There was silence on the line. Green felt a wave of lightheadedness. Sullivan wasn’t going to say it, but the answer was there in the silence. Daniel might have died so Hannah could live.

Jesus. Poor Hannah.

“So … so how does the sister know about Daniel’s feelings? Are they close?”

“Since he started med school, yes. She’s eight years older than him and was always the big sister who babysat him and took care of him. He’d go to her for advice rather than his parents. So she says, and I believe her. She’s a dynamite woman.”

“So he told her about Hannah?”

“He wasn’t going to go on the trip. He didn’t want to take the time off his studies. But then he met Hannah at a planning meeting and he was head over heels inside of an hour. Cancelled his whole summer program.”

Green thought of Hannah’s record with men. “Was there anything between them?”

“The sister didn’t think so.
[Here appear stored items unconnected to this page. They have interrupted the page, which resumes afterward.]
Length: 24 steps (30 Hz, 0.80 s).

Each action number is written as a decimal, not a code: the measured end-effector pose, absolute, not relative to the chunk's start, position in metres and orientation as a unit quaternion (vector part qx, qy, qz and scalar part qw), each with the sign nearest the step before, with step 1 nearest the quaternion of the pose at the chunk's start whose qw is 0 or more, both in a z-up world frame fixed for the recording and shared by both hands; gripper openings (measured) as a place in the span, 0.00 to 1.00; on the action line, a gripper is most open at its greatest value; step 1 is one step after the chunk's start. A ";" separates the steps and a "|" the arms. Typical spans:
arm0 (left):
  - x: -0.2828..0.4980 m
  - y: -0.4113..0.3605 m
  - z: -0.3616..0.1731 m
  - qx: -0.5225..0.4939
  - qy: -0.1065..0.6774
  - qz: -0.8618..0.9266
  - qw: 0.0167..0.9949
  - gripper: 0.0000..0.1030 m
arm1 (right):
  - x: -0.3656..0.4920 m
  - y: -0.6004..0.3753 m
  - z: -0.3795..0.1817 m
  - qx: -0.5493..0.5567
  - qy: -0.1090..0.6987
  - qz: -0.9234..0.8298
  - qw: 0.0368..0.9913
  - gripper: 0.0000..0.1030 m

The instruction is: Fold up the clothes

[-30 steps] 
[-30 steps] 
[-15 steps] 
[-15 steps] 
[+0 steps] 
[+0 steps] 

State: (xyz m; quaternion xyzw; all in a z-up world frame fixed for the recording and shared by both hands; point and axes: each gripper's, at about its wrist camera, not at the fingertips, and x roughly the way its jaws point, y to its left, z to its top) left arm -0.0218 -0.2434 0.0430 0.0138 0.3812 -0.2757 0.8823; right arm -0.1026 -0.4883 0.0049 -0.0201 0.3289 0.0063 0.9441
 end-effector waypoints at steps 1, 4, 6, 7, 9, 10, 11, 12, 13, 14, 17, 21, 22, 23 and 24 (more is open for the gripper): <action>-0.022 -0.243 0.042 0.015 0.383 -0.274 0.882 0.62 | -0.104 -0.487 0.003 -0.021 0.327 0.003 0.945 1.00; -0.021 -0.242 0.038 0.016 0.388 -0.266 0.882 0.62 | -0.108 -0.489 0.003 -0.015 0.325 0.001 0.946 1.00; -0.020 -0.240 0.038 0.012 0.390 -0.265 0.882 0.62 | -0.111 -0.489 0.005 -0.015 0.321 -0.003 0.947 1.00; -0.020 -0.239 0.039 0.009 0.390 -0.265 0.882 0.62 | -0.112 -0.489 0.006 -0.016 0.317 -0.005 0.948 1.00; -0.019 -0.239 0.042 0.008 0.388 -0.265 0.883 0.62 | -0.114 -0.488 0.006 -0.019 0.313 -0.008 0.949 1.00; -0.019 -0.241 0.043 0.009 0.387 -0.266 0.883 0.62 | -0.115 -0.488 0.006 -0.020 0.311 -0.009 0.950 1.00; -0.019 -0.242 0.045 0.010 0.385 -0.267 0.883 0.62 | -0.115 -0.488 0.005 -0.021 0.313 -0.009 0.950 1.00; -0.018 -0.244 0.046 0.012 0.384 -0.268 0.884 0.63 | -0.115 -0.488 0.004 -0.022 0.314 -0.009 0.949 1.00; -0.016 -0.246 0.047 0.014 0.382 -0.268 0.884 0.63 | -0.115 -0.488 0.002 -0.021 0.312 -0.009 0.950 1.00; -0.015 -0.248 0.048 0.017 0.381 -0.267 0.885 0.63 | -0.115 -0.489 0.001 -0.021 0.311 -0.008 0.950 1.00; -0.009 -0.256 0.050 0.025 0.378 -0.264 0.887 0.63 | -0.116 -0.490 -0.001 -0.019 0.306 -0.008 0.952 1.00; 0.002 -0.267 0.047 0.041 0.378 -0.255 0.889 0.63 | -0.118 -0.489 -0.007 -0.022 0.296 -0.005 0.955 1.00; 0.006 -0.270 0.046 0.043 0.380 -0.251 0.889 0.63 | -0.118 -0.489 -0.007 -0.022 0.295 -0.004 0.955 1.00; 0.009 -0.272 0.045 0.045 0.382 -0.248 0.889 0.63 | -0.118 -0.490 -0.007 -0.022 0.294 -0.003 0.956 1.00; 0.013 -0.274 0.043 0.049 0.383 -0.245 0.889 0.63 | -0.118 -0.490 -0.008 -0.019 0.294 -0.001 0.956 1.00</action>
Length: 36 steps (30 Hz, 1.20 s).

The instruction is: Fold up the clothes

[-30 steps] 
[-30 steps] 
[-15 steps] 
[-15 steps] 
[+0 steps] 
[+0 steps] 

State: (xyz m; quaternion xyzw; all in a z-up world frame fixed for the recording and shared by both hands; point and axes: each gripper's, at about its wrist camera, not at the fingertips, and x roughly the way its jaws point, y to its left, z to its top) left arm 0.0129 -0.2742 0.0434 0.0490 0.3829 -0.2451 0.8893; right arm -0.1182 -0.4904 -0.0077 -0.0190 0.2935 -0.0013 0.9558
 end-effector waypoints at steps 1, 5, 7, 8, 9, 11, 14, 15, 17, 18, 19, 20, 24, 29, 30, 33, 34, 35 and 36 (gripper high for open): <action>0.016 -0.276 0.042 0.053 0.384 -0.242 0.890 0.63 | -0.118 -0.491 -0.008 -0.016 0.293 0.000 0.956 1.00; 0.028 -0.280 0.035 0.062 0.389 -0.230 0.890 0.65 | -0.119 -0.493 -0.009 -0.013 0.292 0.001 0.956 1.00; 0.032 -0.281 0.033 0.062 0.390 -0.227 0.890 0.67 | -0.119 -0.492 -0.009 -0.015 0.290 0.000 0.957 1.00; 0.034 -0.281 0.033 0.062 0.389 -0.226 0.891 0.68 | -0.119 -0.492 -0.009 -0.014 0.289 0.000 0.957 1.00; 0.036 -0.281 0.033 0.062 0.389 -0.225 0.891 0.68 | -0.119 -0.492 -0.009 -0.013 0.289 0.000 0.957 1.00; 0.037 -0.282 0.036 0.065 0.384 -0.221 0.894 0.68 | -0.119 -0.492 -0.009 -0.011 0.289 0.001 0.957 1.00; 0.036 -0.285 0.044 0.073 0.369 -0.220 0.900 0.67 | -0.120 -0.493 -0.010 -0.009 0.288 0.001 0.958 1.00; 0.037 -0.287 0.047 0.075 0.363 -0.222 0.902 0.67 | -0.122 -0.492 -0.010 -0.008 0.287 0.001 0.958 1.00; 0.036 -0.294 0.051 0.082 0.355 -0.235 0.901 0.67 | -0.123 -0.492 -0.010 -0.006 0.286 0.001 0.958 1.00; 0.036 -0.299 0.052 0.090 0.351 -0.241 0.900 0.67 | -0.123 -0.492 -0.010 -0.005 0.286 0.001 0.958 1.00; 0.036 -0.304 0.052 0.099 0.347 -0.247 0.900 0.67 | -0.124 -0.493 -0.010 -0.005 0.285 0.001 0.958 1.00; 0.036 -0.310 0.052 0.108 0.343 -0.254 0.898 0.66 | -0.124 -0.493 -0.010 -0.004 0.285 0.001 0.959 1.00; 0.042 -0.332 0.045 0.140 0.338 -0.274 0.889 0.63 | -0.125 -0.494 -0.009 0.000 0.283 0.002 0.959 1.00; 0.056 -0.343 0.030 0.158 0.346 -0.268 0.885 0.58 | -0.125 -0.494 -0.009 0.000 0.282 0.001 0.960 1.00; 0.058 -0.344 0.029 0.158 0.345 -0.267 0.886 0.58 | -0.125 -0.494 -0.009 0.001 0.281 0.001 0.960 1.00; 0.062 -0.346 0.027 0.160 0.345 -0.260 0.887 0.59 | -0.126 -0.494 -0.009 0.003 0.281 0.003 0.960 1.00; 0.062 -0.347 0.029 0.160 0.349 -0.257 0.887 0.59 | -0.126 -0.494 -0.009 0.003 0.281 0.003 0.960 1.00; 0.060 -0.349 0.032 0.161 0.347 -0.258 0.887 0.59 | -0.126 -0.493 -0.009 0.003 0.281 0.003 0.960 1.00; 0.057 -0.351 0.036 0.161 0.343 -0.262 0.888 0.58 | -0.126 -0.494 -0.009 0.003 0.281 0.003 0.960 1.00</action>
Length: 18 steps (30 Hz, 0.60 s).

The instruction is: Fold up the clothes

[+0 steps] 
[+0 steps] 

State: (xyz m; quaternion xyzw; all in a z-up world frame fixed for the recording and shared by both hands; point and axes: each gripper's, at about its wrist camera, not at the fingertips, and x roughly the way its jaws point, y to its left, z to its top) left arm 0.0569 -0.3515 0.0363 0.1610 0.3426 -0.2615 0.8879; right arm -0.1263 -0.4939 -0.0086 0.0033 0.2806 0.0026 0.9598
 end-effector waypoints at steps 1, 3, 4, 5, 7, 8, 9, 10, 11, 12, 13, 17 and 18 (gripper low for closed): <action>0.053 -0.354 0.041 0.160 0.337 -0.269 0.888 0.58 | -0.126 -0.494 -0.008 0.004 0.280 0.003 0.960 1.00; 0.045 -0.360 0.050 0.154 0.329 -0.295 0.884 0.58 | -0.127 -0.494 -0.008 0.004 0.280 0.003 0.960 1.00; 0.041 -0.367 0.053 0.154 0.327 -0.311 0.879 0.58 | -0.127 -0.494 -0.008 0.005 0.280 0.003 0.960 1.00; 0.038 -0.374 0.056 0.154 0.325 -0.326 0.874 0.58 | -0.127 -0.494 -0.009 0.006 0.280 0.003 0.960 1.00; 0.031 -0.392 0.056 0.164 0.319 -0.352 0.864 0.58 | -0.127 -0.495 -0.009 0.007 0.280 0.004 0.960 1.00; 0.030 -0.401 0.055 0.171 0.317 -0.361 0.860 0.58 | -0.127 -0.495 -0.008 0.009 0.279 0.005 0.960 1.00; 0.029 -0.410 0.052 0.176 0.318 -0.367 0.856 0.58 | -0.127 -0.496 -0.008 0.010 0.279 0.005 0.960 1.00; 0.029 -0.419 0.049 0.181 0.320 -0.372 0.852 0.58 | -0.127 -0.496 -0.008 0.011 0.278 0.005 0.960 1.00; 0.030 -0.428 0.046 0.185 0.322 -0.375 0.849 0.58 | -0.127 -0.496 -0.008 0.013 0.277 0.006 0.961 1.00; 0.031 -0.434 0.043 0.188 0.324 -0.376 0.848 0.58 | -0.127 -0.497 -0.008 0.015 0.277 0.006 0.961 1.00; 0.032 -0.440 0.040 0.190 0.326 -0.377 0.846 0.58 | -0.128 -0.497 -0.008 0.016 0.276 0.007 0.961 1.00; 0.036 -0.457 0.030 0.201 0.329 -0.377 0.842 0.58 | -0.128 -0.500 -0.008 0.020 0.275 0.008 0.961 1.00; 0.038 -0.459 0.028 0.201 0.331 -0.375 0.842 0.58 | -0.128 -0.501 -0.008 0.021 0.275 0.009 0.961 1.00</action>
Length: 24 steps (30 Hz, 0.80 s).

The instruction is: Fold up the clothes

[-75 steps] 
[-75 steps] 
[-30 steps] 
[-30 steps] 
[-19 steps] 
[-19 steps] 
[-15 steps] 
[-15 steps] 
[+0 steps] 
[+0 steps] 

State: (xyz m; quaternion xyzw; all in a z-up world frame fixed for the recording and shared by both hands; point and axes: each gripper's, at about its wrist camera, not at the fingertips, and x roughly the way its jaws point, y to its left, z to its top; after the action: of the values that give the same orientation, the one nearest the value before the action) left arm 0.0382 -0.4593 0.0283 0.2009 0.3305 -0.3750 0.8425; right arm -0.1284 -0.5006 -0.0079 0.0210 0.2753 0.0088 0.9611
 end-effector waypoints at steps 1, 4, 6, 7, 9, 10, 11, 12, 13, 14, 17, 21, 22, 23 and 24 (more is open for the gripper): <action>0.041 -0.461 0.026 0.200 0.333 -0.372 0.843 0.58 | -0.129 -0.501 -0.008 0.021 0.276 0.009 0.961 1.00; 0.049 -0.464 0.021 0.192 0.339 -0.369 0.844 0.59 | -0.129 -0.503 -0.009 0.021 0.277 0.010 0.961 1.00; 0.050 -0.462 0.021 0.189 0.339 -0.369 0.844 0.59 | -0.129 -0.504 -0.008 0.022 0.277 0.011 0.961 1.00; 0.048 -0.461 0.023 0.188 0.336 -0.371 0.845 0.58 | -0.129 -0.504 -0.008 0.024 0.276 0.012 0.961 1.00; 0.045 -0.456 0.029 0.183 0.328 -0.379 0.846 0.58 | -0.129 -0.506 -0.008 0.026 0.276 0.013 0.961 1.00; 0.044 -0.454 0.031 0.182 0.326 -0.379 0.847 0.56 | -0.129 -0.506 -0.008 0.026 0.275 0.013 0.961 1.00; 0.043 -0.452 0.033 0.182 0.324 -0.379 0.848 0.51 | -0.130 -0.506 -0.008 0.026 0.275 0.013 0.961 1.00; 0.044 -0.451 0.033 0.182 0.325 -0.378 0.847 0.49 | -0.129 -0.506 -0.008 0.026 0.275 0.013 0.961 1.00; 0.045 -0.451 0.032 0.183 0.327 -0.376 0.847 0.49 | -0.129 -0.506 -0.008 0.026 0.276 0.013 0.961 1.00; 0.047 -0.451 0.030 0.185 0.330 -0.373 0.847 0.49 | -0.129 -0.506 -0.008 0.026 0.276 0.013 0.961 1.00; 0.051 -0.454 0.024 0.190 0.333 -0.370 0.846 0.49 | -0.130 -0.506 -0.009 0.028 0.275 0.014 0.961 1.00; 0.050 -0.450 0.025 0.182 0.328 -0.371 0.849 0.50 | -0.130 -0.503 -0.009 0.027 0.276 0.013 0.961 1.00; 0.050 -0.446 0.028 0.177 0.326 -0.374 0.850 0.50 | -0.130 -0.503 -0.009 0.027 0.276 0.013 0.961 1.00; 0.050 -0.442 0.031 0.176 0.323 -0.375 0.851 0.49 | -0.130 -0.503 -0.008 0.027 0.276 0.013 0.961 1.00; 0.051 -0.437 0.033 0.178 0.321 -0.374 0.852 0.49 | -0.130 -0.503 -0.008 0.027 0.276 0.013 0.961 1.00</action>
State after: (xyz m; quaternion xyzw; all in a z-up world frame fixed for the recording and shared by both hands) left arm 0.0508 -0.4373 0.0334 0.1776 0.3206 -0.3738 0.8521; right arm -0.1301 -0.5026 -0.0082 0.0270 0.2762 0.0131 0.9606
Daniel was an awkward guy, never the guy to get the girl. Daniel himself figured he didn’t stand a chance against Scott. But he went along just to be with her. And to …” Sullivan’s voice faded.

“To what?”

“Well, he had some doubts about Scott’s judgment. He even asked his sister’s professional opinion. He thought Scott was a bit too high. Too obsessed, too reckless. He wasn’t sure he had a good handle on the challenges of the trip or Hannah’s skill level.”

“Fuck,” Green breathed.

“I’m sorry, Mike. But I thought you should know. It means Scott may have ignored danger signs and pushed them all too hard.”

“And now …” Green squinted down the rocky slope toward the cabin. “They’re running around in this goddamn wilderness without their voice of caution. Without their first aid specialist either.”